To the Home Office by taxi, to pick up my personal effects. They’re waiting for me in a shoebox, no sign of Chloe, Nigel or anyone else. I depart with no fanfare, no celebration, no goodbyes.
All I can do now is sit by the phone and await news of the next reshuffle. After all, the man did promise me a job. Transport would be good, or the Foreign Office, though I’ll take whatever he offers. I wonder what he has in mind for me.
31. Back to the Old House (2)
I sat with Ian and Doug in the beer garden at the back of the Dog and Ferret, looking down at the bright, shiny new factory that now stood in the place where the Streets had been, where we’d all three grown up.
“It’s the future of British industry,” Doug said, “we’re leading the world again, new technology. Makes you proud.”
“I don’t understand it,” Ian admitted, “a tiger-child factory, what is it? They look like tigers, tigers who talk like children, how can those be made in a factory. What sort of technology is it? It worries me.”
I said nothing.
“Great to be back in London,” I said.
“Yeah,” Doug agreed, “really glad the emergency’s over. Lost a lot of trade because of that tiger, most of my business is London based.”
“I thought you said you went on holiday during the tiger escape,” I said.
“Yeah, but only ‘cause I had nothing else to do.”
“I recon our block would have been there, where that shiny silver shed is now. I wonder what’s in that silver shed, is that where they add the children to the tigers.”
“Na,” said Doug, “that’s probably just a shed.”
We stood supping our pints and admiring the view. The shiny, glistening factory stood bathed in the vivid red glow of a September twilight.
“I’m applying for a job there,” I said eventually. “I’ve got a mate who’s working there, does something in the claws department, says he’ll put in a word for me. They pay very well indeed apparently.”
Ian and Doug said nothing. What they were thinking I couldn’t tell, were they surprised I was looking for another job, disappointed at my link with the tiger children. Or maybe they were jealous that I was going to be back on the site of the Streets.
“Another bevvy anyone?” Doug asked, striding to the bar without having to wait for an answer.
32. Chapter 5
Stephen has improved immensely since he started on his medication. He no longer has delusions about talking tigers and government conspiracies.
His intellectual abilities have declined slightly since he began his medication, but today he recognised the sun in the sky and showed great interest in a flower.
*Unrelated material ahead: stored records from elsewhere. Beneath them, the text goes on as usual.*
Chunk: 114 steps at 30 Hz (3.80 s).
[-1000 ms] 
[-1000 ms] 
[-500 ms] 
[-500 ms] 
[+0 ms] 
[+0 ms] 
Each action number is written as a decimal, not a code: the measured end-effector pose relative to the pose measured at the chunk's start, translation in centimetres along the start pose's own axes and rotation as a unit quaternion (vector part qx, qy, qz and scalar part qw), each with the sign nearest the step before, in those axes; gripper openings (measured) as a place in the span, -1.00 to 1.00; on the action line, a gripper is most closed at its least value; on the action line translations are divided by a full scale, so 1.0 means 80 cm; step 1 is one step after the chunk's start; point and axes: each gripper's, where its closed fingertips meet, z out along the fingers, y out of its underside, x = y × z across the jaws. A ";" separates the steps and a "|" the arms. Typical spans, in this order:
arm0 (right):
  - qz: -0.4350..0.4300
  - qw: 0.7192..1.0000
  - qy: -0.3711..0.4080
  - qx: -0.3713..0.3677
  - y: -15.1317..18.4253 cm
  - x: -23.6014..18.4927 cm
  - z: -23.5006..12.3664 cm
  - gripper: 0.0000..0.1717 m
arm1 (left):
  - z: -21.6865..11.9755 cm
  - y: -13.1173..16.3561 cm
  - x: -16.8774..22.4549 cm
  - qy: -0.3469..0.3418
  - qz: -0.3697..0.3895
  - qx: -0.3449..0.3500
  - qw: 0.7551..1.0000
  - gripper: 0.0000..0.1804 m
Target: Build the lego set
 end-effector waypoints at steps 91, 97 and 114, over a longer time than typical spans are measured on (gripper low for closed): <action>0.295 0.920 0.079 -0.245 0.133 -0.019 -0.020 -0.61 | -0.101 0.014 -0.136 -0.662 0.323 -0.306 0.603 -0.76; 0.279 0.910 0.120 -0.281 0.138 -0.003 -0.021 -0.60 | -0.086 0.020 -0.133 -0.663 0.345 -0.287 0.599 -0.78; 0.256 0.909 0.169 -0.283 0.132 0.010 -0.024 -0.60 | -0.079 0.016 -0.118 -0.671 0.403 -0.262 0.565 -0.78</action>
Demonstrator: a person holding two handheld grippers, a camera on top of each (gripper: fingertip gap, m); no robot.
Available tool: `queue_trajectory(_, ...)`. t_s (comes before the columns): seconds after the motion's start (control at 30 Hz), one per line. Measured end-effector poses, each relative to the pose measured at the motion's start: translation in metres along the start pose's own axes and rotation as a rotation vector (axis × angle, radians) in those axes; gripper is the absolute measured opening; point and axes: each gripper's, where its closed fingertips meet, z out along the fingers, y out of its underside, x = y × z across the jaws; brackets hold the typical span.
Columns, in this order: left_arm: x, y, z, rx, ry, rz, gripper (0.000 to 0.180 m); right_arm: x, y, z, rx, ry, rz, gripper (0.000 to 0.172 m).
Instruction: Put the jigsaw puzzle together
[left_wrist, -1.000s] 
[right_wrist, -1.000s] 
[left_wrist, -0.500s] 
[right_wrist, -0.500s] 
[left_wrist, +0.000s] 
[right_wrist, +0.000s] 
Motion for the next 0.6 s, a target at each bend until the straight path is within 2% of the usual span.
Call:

Most importantly, he seems happy and is no longer full of the intense anger he had when he first moved into Happy Home and has stopped banging on the door of his care-room and shouting out to be released.
I placated him somewhat by meeting his request to send some “secret papers” to an American, who he claimed was a friend of his.
Stephen’s papers were so ‘secret’ that he’d buried them in an envelope in a metal box under a particular tree in Hyde Park. I felt like a spy from a 70s thriller when I went to the park armed with a borrowed metal detector, a spade and the map Stephen had drawn. I wondered at first whether I was going to find a severed head, but it was just papers. Not exactly secret though, the first thing I came across was a copy of a government Bill, a document any one of us could download in a moment.
It’s a great example of the things you have to deal with when you work with the mentally ill.
I send the envelope off, anyway, and Stephen got a nice postcard from his friend saying “Stay cool Steve, it may take some time but the shit will hit the fan.”
I believe that my little act of kindness, combined with the medication, has helped to make Stephen a different person. I have every hope that he’ll eventually be able to come off the drugs and live a normal life.